What lines of the data below hold "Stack"? Show them.

Data below:
■ ■ ■ ■ ■

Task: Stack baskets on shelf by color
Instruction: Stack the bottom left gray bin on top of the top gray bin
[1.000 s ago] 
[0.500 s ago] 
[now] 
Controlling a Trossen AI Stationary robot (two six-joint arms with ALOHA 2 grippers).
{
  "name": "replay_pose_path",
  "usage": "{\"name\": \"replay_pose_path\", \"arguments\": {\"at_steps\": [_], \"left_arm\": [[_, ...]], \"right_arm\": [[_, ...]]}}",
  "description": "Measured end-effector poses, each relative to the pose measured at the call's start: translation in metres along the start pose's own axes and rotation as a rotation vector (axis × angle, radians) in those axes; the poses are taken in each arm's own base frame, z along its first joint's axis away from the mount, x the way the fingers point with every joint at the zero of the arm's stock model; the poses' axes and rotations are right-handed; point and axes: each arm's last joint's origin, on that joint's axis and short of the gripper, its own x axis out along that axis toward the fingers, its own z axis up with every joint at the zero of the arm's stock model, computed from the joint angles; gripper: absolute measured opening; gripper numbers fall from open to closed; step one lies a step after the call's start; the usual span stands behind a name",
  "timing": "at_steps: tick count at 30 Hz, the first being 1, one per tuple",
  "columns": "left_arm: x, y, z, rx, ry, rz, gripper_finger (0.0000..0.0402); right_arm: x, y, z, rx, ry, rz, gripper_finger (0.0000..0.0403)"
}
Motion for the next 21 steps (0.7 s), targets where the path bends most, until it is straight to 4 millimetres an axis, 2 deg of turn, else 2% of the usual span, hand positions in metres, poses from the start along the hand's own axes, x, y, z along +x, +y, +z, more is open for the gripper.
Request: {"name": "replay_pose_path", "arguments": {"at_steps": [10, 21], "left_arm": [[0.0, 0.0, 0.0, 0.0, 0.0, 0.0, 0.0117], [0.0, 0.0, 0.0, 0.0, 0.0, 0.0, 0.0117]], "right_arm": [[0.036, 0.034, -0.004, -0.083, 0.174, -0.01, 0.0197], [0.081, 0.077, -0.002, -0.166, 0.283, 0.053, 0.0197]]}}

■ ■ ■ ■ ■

Response area:
Task: Stack baskets on shelf by color
Instruction: Stack the bottom left gray bin on top of the top gray bin

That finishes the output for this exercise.